Elisabeth Tamm facts for kids
Elisabeth Tamm (30 June 1880, on the manor Fogelstad in Julita, Södermanlands län – 23 September 1958) was a Swedish liberal politician and women's rights activist. She was known in the parliament as Tamm i Fogelstad ("Tamm of Fogelstad").
Life
She was the eldest daughter and heiress of the Parliamentarian and landowner August Tamm and Baroness Emma Åkerhielm af Margrethelund. She and her sister Märta were schooled at home by a governess, and were also instructed by their father in managing an estate. Elisabeth attended lectures at the Uppsala University; however, in 1905 she inherited Fogelstad Manor from her father, and abandoned her plans to study in order to attend to her estate. She never married.

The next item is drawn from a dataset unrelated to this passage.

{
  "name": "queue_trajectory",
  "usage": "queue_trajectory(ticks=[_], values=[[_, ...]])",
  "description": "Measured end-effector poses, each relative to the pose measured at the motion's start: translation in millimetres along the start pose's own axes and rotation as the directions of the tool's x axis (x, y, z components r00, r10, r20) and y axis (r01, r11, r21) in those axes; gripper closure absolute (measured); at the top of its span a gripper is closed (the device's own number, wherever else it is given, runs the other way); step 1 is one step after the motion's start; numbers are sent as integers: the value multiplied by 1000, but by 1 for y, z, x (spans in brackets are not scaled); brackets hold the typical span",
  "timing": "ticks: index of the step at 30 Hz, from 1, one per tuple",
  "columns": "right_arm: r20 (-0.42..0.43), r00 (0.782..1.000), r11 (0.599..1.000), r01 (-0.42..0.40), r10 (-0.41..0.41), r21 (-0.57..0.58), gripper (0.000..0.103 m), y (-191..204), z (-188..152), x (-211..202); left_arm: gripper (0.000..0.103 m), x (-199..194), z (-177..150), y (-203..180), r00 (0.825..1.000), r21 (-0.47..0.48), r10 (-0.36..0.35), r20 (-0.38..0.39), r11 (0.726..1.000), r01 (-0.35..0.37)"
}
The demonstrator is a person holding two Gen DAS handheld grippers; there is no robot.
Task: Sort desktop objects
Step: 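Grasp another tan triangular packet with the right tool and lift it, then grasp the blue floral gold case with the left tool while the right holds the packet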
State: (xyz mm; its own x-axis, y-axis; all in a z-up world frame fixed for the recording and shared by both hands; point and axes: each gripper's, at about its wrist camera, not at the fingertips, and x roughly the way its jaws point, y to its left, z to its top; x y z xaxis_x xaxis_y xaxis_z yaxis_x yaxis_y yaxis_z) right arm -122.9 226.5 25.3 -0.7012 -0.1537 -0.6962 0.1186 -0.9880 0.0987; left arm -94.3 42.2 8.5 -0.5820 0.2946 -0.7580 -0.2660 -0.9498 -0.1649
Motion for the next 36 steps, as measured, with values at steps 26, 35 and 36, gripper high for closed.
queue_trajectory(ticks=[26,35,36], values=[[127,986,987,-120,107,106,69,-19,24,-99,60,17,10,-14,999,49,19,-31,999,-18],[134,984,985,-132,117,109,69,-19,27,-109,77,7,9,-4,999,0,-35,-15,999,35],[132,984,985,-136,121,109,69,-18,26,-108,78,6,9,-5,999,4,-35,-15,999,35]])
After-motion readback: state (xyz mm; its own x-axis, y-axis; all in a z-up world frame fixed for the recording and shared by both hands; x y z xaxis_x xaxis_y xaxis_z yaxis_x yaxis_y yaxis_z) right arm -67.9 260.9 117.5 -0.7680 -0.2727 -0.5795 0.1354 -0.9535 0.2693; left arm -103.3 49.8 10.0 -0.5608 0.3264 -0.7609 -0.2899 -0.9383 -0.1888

Her father being a politician, Tamm showed an early interest in politics and the growing women's movement.
Political career
Being an unmarried woman of legal majority as well as a wealthy property owner, she fulfilled the criteria which made her qualified to vote in municipal elections in accordance with the 1862 law, and when women became eligible in municipal elections in 1909, she became engaged in local politics.
She was the deputy chairman of the Communal Council of Julita in 1913, the chairman in 1916, and a member of the board of directors of the city council in 1919–1930. She was the chairman of the independent non-party political women's organisation Frisinnade kvinnors riksförbund of Södermanland in 1922–1931, and municipal communal speaker for Julita in 1933–1936.

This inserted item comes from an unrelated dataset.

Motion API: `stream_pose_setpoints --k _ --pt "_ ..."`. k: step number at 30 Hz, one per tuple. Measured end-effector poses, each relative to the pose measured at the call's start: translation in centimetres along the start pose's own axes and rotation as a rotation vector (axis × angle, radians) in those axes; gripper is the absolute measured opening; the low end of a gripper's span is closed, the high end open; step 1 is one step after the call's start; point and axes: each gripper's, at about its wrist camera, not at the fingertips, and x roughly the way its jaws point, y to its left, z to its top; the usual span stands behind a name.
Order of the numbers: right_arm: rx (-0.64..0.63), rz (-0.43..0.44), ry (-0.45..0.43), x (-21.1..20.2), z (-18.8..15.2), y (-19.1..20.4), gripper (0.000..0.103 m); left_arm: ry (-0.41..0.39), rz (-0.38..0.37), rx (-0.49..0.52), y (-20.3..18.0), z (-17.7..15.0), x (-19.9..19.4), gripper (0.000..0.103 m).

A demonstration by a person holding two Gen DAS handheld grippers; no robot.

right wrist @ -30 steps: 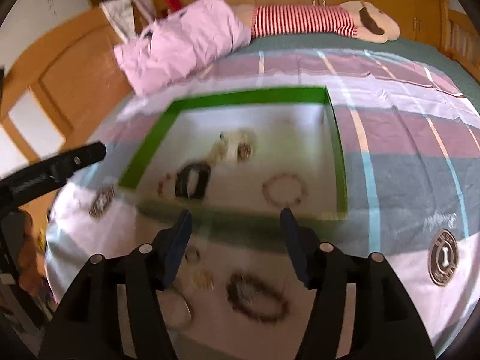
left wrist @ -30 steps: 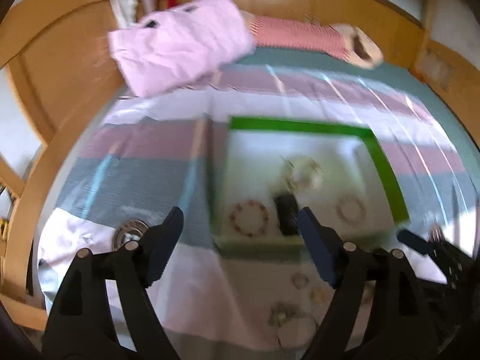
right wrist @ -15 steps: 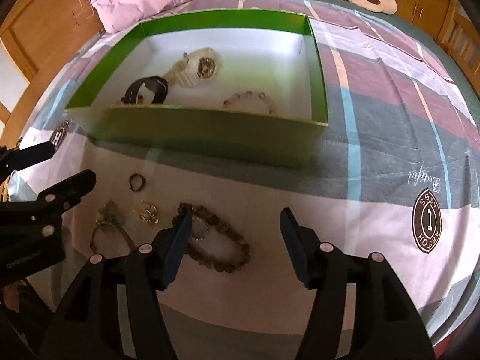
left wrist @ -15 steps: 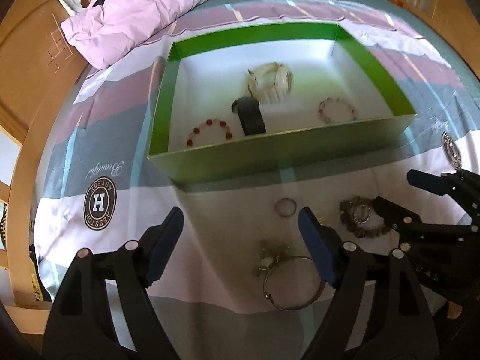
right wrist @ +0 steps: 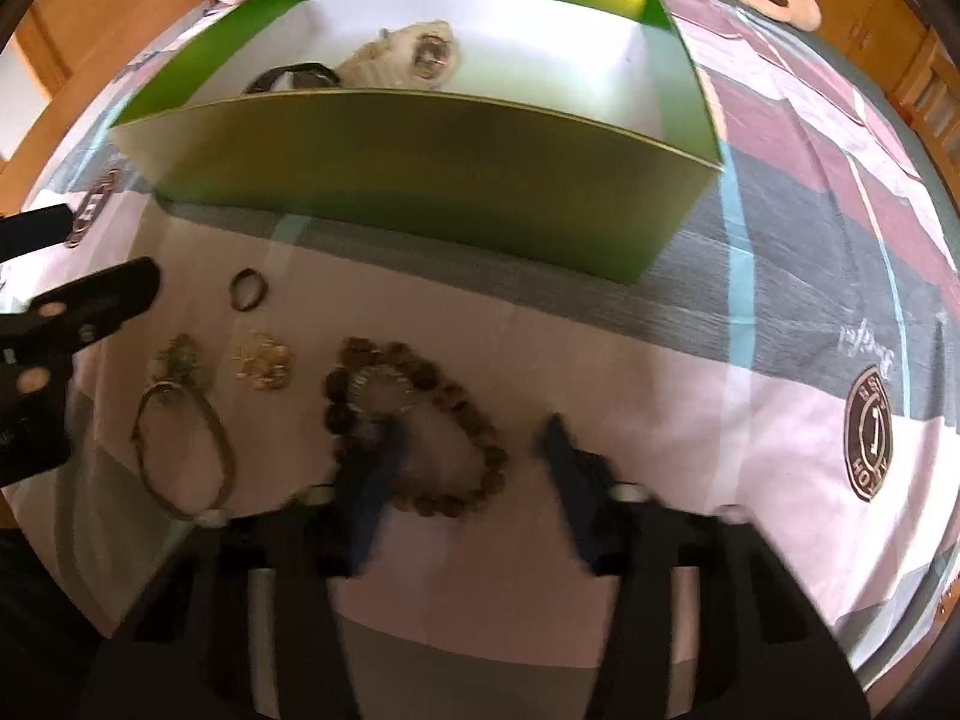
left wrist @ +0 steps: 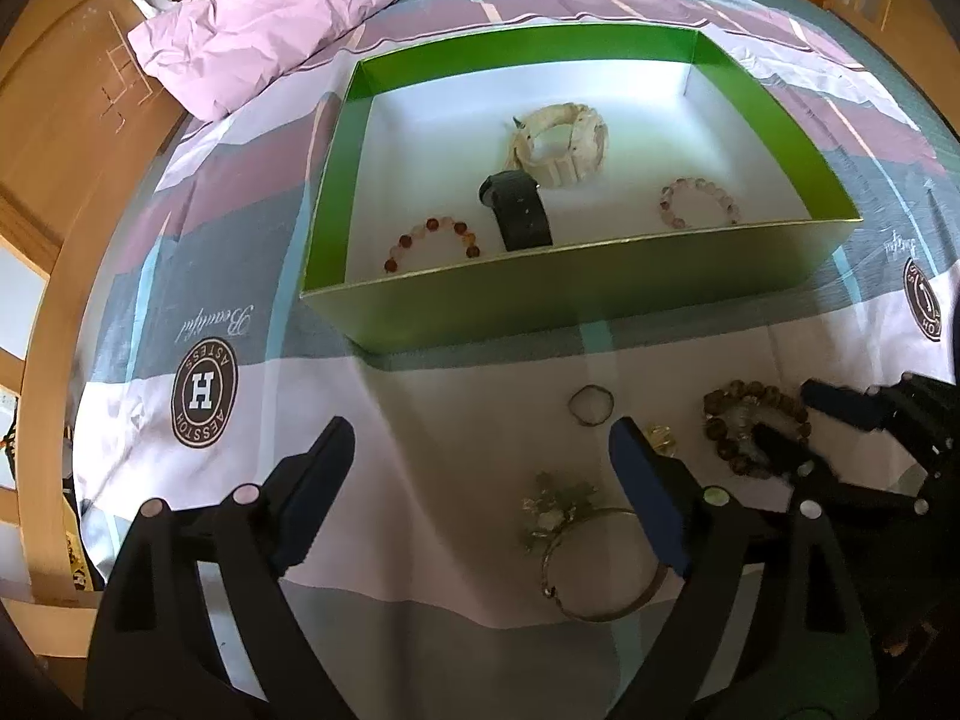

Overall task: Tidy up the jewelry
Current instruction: 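Withdraw both tools from the box toward the remaining jewelry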

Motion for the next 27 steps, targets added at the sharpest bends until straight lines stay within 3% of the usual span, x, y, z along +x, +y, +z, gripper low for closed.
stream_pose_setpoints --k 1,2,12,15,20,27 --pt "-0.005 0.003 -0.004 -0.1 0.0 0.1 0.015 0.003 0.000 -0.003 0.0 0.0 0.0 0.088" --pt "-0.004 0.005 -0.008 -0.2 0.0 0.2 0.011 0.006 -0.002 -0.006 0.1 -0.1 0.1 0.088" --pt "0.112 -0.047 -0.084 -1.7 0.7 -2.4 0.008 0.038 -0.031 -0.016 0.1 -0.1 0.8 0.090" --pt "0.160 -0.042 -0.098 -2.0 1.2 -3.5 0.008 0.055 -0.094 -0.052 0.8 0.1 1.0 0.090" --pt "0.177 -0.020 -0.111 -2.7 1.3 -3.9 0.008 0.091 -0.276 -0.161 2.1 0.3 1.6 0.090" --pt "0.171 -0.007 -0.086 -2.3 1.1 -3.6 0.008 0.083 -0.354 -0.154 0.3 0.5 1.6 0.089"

In 1921, she became one of the five first women to be elected to the Swedish Parliament after women suffrage, alongside Nelly Thüring (Social Democrat), Agda Östlund (Social Democrat) and Bertha Wellin (Conservative) in the Lower chamber, and Kerstin Hesselgren in the Upper chamber. She focused on women's rights issues, such as equal salaries for women and the access to all official professions for both sexes; the latter issue was addressed in 1919-1925 through the Behörighetslagen. She was originally engaged within a Liberal party, but was from 1924, an independent. She served as an MP until 1924.
She continued to be active in municipal politics after she left parliament. She retired from politics, for health reasons, in 1936.
Women's rights work
Tamm wrote for the women's rights movements papers Tidevarvet and Vi kvinnor. She also founded and financed Tidevarvet and a Norwegian women's magazine Kvinnen og Tiden (1945–1955).
In 1925, she initiated the Kvinnliga Medborgarskolan ('Citizen School for Women') on her estate Fogelstad, where she served as chairman.
She was also active within ecology and wrote the book Fred med jorden (Peace with Earth) with Elin Wägner in 1940.